Question

A projectile is fired making an angle $2\theta$ with the horizontal with a velocity of $4m/s$ . At a particular instant, it makes an angle $\theta$ with the horizontal. What is its velocity at that instant?
(A) $4\cos \theta$
(B) $4\left( {\sec \theta + \cos \theta } \right)$
(C) $2\left( {\sec \theta + 4\cos \theta } \right)$
(D) $4\left( {2\cos \theta - \sec \theta } \right)$

Answer 1

We can decide the initial velocity and velocity at a definite point on trajectory into their horizontal and vertical components. Now by using basic trigonometric relations between the components, we can determine the required answer.

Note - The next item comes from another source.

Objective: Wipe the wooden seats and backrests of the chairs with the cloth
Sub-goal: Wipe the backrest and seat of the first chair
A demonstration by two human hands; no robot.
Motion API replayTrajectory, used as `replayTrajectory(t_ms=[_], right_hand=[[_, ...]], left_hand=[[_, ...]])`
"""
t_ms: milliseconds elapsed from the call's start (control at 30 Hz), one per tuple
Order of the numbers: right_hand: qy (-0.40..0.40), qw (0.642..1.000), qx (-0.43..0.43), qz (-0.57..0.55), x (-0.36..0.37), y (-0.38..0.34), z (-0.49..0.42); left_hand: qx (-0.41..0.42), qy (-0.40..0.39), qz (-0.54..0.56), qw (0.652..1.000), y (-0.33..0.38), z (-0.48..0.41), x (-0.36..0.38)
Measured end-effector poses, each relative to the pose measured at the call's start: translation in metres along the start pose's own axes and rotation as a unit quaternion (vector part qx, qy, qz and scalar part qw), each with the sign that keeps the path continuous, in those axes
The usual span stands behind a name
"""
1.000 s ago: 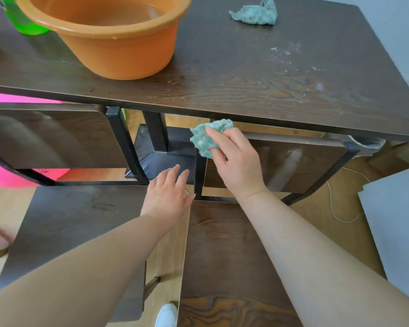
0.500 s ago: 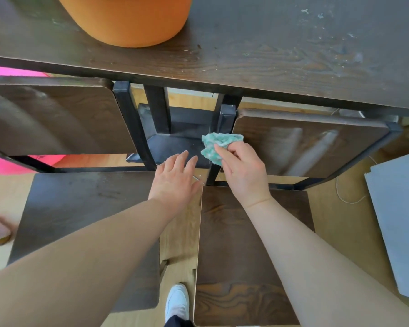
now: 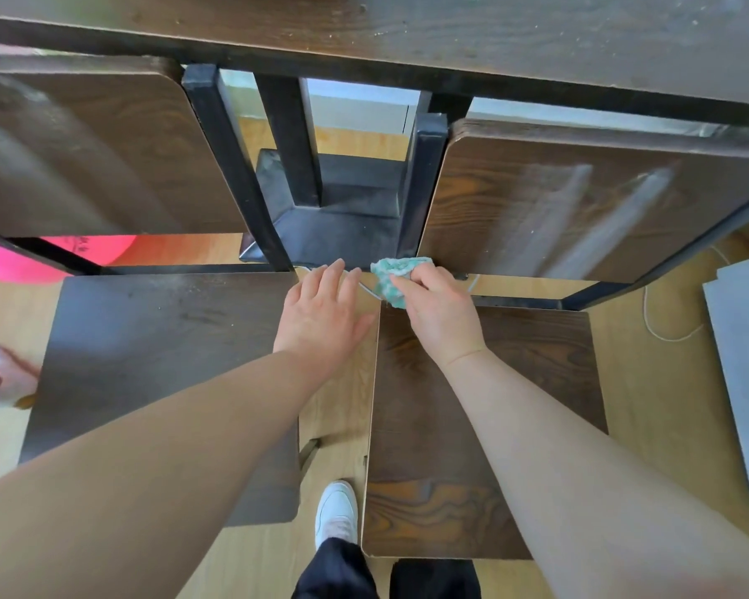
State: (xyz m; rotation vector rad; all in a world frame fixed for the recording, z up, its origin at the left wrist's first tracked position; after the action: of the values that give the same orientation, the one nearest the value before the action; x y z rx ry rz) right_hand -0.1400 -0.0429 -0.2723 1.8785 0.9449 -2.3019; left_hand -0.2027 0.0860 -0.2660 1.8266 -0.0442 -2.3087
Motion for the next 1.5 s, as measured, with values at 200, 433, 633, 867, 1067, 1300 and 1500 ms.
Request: replayTrajectory(t_ms=[200, 433, 633, 867, 1067, 1300, 1500], right_hand=[[0.055, 0.996, 0.013, -0.067, -0.029, -0.003, 0.014], [0.25, 0.965, -0.062, -0.042, -0.146, -0.018, 0.044], [0.32, 0.941, -0.107, -0.01, -0.223, -0.028, 0.035], [0.196, 0.976, -0.049, -0.077, -0.178, 0.003, 0.006], [0.128, 0.99, -0.053, -0.028, -0.11, 0.027, 0.011], [0.054, 0.998, -0.028, 0.029, -0.051, 0.053, 0.016], [0.053, 0.992, -0.082, 0.081, -0.044, 0.053, 0.027]], left_hand=[[-0.008, 0.008, -0.005, 1.0, 0.011, 0.005, -0.016], [-0.006, 0.019, -0.024, 1.0, 0.027, 0.004, -0.05], [-0.009, 0.036, -0.023, 0.999, 0.035, -0.006, -0.071], [-0.014, 0.012, -0.023, 1.0, 0.039, -0.014, -0.048], [-0.012, -0.015, -0.016, 1.0, 0.038, -0.015, -0.013], [-0.021, -0.032, -0.011, 0.999, 0.034, -0.012, 0.013], [-0.023, -0.024, -0.015, 0.999, 0.042, -0.005, 0.012]])
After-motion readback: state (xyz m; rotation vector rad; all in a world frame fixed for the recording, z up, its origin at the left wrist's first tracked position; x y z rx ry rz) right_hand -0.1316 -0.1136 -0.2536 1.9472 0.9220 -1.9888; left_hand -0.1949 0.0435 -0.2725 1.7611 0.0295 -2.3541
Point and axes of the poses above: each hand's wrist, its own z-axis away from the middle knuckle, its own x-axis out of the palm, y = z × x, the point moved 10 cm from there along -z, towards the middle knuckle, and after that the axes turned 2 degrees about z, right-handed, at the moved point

Complete step by step answer:
When an object is thrown with some initial velocity and is permitted to fall freely under the effect of gravity of earth, then the object follows a curved path. The object is well-known as a projectile so this type of motion exhibited by an object under gravity is called the projectile motion.
When a projectile is projected with some initial velocity $u$ now as it moves along its path, its velocity keeps changing and is not fixed at $u$ .
In this question, we have a particle which is projected with a velocity $u$ and makes an angle $2\theta$ with the horizontal.
We can decide the initial velocity into its horizontal and vertical components.
We are given that at every point of the trajectory, the velocity $v$ of the particle perpendicular to its initial velocity by reproducing the directions of $u$ and $v$ meeting at $\theta$ .
Now we see that the horizontal components of $u$ and $v$ must be equal. And so, we can write the following expression for the particle.
$v\cos \theta = u\cos 2\theta$
$\Rightarrow v = \dfrac{{u\cos 2\theta }}{{\cos \theta }}$
Where, $\sec \theta = \dfrac{1}{{\cos \theta }}$
$\therefore v = u\cos 2\theta \sec \theta$
Using the trigonometric identity,
$\cos 2\theta = 2{\cos ^2}\theta - 1$
We have given the initial velocity is $u = 4m/s$ .
We get $v = 4\left( {2{{\cos }^2}\theta - 1} \right)\sec \theta$
On further solving the above equation we get,
$v = 4\left( {2\cos \theta - \sec \theta } \right)$
Therefore, the velocity at a particular instant when the projectile makes an angle $\theta$ with the horizontal is $4\left( {2\cos \theta - \sec \theta } \right)$ .
Hence, the correct answer is option (D).

Note:
The velocity of the projectile retains changing along its trajectory. As the projectile rises above the ground, its velocity keeps on decreasing. At the highest point $v = 0$ . As the projectile starts falling, $v$ starts increasing but the final velocity is zero as the projectile comes to rest when it completes its trajectory.